Synergistic Effect of Thermal Energy on Bactericidal Action of Photolysis of H2O2 in Relation to Acceleration of Hydroxyl Radical Generation

The purpose of the present study is to evaluate the effect of thermal energy on the yield of and the bactericidal action of hydroxyl radical generated by photolysis of H2O2. Different concentrations of H2O2 (250, 500, 750, and 1,000 mM) were irradiated with light-emitting diodes (LEDs) at a wavelength of 400 +/- 20 nm at 25 degrees C to generate hydroxyl radical. The 500 mM H2O2 was irradiated with the LEDs at different temperatures (25, 35, 45, and 55 degrees C). Electron spin resonance spin trapping analysis showed that the yield of hydroxyl radicals increased with the temperature, as well as the concentration of H2O2. Streptococcus mutans and Enterococcus faecalis were used in the bactericidal assay.
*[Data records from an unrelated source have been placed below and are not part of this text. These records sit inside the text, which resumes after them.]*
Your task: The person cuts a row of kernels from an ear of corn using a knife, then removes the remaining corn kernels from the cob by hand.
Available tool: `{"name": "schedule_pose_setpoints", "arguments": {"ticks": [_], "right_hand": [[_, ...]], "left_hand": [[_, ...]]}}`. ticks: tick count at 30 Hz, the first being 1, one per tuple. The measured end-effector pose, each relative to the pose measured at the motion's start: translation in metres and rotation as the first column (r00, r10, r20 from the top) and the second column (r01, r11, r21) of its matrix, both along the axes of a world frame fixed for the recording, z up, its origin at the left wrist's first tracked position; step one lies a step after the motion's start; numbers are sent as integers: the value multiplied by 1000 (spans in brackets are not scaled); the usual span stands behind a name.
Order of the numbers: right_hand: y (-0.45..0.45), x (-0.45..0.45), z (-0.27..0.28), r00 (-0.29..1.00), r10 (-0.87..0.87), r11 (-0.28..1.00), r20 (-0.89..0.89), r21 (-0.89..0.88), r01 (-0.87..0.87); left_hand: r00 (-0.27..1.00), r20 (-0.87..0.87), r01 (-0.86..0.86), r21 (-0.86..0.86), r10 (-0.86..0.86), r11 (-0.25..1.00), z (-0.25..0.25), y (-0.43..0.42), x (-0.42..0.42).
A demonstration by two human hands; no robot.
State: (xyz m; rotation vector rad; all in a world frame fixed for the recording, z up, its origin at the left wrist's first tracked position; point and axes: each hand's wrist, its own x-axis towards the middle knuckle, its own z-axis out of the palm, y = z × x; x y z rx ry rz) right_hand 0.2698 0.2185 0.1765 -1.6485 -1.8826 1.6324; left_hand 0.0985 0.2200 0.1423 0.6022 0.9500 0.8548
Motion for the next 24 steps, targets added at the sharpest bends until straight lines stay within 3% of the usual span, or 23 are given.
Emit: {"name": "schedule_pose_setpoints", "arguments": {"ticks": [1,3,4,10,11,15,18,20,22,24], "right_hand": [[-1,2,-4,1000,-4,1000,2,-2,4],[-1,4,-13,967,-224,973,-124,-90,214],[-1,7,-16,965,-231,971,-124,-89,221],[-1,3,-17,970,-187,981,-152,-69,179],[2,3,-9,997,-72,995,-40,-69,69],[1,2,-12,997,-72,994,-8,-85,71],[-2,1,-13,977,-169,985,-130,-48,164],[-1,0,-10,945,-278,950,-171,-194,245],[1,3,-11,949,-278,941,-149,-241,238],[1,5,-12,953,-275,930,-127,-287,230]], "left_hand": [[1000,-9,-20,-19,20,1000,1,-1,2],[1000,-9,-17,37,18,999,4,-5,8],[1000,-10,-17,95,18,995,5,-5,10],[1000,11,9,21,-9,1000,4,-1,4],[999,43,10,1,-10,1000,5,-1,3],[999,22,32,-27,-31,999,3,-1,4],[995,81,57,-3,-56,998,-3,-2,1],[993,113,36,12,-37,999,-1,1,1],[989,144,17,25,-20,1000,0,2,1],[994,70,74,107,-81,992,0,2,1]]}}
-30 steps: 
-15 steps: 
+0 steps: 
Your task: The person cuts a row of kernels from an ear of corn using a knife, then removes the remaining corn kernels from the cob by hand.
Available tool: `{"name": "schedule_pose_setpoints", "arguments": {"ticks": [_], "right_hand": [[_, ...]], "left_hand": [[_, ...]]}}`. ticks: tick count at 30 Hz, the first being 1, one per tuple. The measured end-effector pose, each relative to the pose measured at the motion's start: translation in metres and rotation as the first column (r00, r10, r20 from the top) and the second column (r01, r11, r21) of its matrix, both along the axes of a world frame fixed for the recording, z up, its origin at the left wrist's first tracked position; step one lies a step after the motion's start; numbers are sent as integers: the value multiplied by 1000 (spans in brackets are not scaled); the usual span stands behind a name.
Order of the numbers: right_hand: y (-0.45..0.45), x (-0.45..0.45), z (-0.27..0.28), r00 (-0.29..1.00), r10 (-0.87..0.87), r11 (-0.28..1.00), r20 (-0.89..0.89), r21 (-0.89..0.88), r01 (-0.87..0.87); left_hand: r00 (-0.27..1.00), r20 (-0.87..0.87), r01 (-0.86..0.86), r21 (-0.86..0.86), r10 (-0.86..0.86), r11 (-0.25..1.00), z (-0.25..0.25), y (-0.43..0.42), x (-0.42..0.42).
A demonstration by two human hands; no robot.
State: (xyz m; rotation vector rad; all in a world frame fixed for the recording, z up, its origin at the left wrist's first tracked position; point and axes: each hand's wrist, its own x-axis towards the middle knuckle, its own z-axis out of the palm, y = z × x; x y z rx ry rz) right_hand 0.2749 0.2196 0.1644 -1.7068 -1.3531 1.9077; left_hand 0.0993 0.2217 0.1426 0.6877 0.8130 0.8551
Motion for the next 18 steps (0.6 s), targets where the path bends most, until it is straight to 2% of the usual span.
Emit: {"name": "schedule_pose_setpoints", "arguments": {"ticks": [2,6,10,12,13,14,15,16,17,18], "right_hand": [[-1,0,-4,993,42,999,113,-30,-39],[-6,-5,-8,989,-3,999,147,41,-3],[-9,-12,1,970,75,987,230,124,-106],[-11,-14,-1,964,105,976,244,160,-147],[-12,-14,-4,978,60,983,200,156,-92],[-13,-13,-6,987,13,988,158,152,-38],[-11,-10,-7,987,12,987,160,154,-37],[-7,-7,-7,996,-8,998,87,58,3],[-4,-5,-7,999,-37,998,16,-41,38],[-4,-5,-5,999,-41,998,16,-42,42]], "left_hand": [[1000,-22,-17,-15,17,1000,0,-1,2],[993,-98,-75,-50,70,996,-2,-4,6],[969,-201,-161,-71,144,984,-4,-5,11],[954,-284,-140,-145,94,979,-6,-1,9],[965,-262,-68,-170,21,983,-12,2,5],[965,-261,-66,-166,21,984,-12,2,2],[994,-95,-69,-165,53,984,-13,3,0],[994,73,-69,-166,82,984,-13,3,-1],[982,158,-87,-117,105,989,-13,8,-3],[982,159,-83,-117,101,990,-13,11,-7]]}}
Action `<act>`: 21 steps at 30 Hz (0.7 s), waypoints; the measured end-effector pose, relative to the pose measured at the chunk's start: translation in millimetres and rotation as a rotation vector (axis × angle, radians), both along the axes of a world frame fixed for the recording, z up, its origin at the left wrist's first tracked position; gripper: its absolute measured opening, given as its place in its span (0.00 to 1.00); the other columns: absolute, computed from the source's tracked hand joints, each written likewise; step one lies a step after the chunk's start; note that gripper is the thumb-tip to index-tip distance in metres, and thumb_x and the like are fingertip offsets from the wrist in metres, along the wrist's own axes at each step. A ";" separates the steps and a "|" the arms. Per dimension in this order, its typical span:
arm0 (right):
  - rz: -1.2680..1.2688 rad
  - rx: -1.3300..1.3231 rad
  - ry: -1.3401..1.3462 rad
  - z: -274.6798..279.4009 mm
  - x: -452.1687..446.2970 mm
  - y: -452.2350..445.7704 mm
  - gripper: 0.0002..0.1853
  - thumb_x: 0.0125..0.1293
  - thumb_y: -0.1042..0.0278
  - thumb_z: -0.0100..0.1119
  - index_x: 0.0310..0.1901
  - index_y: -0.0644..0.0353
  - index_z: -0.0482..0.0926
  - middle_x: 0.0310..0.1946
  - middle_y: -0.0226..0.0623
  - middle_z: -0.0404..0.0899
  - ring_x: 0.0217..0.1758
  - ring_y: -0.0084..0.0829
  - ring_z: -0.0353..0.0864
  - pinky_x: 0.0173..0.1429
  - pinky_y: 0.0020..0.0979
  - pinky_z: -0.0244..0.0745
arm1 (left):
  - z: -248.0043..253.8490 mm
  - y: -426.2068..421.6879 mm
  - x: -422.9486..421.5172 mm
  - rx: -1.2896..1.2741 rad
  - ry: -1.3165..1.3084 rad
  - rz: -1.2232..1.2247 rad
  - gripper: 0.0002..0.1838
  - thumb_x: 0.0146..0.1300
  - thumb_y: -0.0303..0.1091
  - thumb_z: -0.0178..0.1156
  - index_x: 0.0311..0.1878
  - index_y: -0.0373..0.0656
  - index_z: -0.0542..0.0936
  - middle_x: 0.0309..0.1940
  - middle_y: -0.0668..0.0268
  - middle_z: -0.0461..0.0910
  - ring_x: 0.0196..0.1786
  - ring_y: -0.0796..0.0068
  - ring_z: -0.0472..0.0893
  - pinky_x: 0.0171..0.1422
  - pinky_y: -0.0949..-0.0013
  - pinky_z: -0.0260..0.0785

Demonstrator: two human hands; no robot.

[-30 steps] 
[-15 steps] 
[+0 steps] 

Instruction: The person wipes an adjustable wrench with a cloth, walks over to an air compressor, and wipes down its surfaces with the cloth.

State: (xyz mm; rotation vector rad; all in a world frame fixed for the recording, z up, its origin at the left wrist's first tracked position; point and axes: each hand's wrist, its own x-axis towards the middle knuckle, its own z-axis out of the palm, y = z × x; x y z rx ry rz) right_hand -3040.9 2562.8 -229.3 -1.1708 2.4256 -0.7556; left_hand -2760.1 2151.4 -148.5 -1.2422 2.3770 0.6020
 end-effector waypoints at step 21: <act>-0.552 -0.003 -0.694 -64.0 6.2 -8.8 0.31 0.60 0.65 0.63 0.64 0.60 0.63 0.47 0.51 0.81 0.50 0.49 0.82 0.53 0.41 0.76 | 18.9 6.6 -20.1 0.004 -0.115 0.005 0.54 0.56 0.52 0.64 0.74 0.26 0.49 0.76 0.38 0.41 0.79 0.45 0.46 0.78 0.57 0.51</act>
The LED-light irradiation of the bacterial suspensions in 500 mM H2O2 at 25 degrees C could hardly kill the bacteria within 3 min, while the bactericidal effect was markedly enhanced with the temperature rise. For instance, a temperature increase to 55 degrees C resulted in >99.999% reduction of viable counts of both bacterial species only within 1 min. The photolysis of 500 mM H2O2 at 55 degrees C could reduce the viable counts of bacteria more efficiently than did the photolysis of 1,000 mM H2O2 at 25 degrees C, although the yields of hydroxyl radical were almost the same under the both conditions. These findings suggest that the thermal energy accelerates the generation of hydroxyl radical by photolysis of H2O2, which in turn results in a synergistic bactericidal effect of hydroxyl radical and thermal energy.